The base unions in Italy

The base unions in Italy

A dossier about base unions (or rank and file unions) in Italy.

The term “base unions” (or occasionally “rank and file unions”) includes many organizations with very different structures. It includes all those conflicting unions presenting themselves as alternatives to the major union confederations (CGIL, CISL and UIL), although not all are formed solely of rank and file members, with no full-time officials.

Base trade unionism in Italy is an extremely complex and varied world, reflecting both the Italian left’s great political liveliness as well as its fragmentation. Its historic roots lie deep in the experience of the 1969-70 Hot Autumn (autunno caldo) when huge masses of workers started participating democratically and with extreme radicalism against the decisions of the big unions. During that period of very hard struggle, the mainstream unions found themselves pushed by the pressure of the workers into fighting some fundamental battles, which led in the second half of the 20th century to an improvement in the standard of living for most of the Italian working population.

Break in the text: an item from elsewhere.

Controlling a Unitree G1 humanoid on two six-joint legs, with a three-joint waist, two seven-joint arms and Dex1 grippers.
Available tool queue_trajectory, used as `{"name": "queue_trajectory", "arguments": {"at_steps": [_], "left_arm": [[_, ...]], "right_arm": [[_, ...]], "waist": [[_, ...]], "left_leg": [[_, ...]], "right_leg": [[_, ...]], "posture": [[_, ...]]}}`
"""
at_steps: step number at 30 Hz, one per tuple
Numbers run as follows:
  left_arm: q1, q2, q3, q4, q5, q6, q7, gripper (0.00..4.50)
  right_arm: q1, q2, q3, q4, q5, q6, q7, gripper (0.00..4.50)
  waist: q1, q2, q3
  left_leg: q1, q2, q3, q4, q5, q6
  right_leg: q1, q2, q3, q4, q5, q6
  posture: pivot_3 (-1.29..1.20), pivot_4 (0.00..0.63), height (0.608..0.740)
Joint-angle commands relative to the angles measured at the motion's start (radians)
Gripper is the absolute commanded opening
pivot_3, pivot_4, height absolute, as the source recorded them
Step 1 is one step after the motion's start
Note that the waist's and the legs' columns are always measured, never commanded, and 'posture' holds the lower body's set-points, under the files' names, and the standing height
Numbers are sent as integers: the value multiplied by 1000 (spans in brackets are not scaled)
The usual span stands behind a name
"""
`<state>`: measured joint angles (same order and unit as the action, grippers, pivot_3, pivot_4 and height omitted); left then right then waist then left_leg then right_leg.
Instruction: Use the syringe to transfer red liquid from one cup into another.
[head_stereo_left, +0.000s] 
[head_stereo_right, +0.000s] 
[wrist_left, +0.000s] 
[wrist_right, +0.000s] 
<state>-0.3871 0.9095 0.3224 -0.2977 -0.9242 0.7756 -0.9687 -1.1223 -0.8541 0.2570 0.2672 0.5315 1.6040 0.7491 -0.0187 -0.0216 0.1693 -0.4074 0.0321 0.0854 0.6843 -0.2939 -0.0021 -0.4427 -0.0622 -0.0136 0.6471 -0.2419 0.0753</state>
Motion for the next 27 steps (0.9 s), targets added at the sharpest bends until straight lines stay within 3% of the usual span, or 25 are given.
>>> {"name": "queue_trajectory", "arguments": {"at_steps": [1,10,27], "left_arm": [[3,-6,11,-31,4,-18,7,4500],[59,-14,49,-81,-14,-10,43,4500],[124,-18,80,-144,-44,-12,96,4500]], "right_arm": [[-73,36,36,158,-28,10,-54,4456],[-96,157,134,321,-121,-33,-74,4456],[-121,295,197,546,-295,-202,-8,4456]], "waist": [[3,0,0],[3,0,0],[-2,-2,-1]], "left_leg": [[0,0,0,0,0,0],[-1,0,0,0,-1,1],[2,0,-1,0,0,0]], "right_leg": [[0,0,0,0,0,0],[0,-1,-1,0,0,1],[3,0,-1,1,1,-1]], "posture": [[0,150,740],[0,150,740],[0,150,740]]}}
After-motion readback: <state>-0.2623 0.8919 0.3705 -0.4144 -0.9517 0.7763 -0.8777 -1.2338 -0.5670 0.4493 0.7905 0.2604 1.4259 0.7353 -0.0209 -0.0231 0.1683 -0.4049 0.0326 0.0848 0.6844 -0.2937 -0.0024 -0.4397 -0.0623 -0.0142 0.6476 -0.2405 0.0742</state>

During those struggles, the workers organized themselves into consigli di fabbrica (factory councils). These were democratic bodies made up of representatives elected by all workers in single sections or factory departments, regardless of their union membership. The factory councils were then recognized by the mainstream unions as their base bodies and became the transmission belt between the workers, determined to decide themselves the orientation of the unions’ structures, and the unions’ structures themselves. The factory council period was closely linked to the period of the CGIL, CISL and UIL Federation, an attempt to unify the three major Italian unions, born on the wave of the Hot Autumn struggles and which foundered during the 1980s. However, it was in 1978, with the “turning point of Eur” (svolta dell’Eur), that the factory councils, as well as the commitment to a strategy based on collective struggle, were sidelined by the unions.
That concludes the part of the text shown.